In contrast, the white supremacist vision was aggressively pushed by Southerners desperate to explain away the Confederacy’s loss. As examples, Blight cites efforts by former Major General Daniel Harvey Hill and his Southern Magazine and the Southern Historical Society Papers edited by John William Jones. “The papers,” Blight says, “served as the forum in which Southerners amassed documentation and opinion in order to clarify their past as they saw it.”
Blight gives considerable attention to former Confederate Lieutenant General Jubal Early, a central figure in the rise of Lost Cause mythology, which sprang from the white supremacist narrative. “His principle aim was not only to vindicate Southern secession and glorify the Confederate soldier, but also to launch a propaganda assault on popular history and memory,” Blight says.
Lost Causers created their own forms of media, controlled the agenda for what was discussed in those media, and violently attacked anyone who dared to offer a contradictory view.
The Lost Cause, quickly taken up by thousands of Southern veterans, sat in direct opposition to the emancipationist vision of the war. “In reunion speeches, committee reports, and memoirs, it is remarkable to note the energy Southerners spent denying slavery’s centrality to the war,” Blight says.
“By the late 1870s,” he says, “many Northern orators and commentators, even the most famous, clearly felt on the defensive in the struggle over the memory of the war.”
Anyone paying attention could feel the shift happening even as they felt powerless to do anything about it. “This is the way public opinion was made during the war,” complained former Union commander, and U.S. president, Ulysses S. Grant, “and this is the way history is made now.”
The white supremacist vision gained such traction because it depended on a form of nostalgia, which allowed it to take root in the North and effectively co-opt the reconciliationist vision.

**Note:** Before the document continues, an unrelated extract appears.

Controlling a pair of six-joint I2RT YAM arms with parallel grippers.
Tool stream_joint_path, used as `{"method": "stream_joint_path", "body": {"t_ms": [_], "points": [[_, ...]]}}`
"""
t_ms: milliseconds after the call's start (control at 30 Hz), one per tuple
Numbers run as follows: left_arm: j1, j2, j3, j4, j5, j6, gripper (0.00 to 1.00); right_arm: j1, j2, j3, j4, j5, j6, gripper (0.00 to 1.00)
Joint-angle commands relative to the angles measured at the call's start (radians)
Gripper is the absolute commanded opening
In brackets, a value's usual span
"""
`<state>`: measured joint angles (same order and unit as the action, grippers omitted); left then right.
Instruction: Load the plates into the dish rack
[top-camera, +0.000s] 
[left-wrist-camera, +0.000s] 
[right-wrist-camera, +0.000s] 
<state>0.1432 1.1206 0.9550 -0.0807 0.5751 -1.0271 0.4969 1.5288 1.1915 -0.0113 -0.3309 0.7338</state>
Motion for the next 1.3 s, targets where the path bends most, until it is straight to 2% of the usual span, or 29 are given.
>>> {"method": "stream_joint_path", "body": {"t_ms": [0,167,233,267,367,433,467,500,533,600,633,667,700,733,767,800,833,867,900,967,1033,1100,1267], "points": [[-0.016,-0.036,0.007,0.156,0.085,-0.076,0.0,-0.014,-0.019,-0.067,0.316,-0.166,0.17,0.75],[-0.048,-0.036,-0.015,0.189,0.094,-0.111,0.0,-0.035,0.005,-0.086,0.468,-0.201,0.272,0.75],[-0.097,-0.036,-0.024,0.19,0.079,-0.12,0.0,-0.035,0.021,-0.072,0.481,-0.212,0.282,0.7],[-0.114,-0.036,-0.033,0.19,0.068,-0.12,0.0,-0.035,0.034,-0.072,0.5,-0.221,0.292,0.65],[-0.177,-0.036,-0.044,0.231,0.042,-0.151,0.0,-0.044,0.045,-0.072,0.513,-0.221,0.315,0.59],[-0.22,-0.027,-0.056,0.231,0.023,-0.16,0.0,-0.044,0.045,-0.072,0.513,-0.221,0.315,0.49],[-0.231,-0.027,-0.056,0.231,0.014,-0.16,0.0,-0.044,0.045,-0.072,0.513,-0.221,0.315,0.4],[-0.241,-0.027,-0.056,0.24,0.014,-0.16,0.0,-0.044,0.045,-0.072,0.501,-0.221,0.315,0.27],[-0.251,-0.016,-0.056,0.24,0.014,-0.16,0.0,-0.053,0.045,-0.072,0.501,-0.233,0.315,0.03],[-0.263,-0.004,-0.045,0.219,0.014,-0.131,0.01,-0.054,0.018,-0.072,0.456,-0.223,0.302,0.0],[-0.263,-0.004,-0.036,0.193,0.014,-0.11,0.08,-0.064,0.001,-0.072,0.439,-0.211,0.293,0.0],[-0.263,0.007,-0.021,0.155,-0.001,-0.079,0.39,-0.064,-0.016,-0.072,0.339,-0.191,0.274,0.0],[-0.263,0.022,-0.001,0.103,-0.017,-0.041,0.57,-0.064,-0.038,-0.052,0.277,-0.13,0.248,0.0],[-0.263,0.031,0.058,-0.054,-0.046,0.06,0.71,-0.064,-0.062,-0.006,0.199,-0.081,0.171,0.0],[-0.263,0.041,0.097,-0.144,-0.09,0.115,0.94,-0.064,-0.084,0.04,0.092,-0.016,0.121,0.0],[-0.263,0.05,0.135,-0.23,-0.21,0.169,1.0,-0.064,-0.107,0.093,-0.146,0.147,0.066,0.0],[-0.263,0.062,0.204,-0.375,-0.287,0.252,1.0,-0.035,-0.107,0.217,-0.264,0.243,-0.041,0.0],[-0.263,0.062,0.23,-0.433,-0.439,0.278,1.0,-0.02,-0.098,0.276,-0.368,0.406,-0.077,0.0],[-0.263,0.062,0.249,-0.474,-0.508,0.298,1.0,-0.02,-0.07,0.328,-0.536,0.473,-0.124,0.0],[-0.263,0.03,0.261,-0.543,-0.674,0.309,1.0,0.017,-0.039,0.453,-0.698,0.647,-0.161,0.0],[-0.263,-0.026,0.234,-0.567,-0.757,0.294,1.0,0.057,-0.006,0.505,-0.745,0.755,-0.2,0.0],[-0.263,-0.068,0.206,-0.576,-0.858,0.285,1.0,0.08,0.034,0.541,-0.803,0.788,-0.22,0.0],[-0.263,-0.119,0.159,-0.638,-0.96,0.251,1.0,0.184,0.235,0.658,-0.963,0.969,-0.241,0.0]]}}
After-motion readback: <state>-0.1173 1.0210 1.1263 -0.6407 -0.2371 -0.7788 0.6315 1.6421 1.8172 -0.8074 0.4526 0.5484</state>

No one demonstrated this better, says Blight, than Southern writer John Esten Cooke, who “demonstrated how easily for some the horrible memory of combat and campaigning could be converted into purposeful nostalgia.”
In fact, by the 1880s, “[s]entimental journeys into Civil War memory had become a national pastime,” Blight says. Thousands of veterans from both sides had turned memoir writing into a “reminiscence industry… rooted in a decade and more of Memorial Day speechifying and monument dedications.”
Bight explicitly frames those memoirs as additional ammunition in the war of words. “Early memoirists believed that they wrote in a contest with time and with their former enemies’ versions of the war,” he says.
The shared experience of war allowed veterans to recognize—and later celebrate—valor and sacrifice on both sides. Such common ground proved invaluable as white Northerners and Southerners, separated by politics and war, sought for ways to live together.
Blacks, without any real vehicles for keeping their agenda in the forefront of public discussion, fell into a secondary, usually forgotten, role. They were, using the terms of communication theory, not an “audience” anyone else seemed all that interested in reaching. Blight’s tone at times felt personally aggrieved by that and the lost emancipationist vision in general, and he seems to discount the need for national healing.
In a sense, Blight’s text acts as a public relations tool to again forward the emancipationist vision. While it did little to directly impact public memory, Race and Reunion had game-changing impact among scholars and public historians because it significantly shifted their discussion, refocusing them on emancipation. In turn, they’ve shifted their interpretative strategies to bring emancipation to the foreground for the broader public.
Race and Reunion provides a great look at competing ideas about the war and how those ideas battled it out for dominance in the intellectual and emotional marketplace. That the book has become a major modern voice in that battle demonstrates just how important Race and Reunion has been.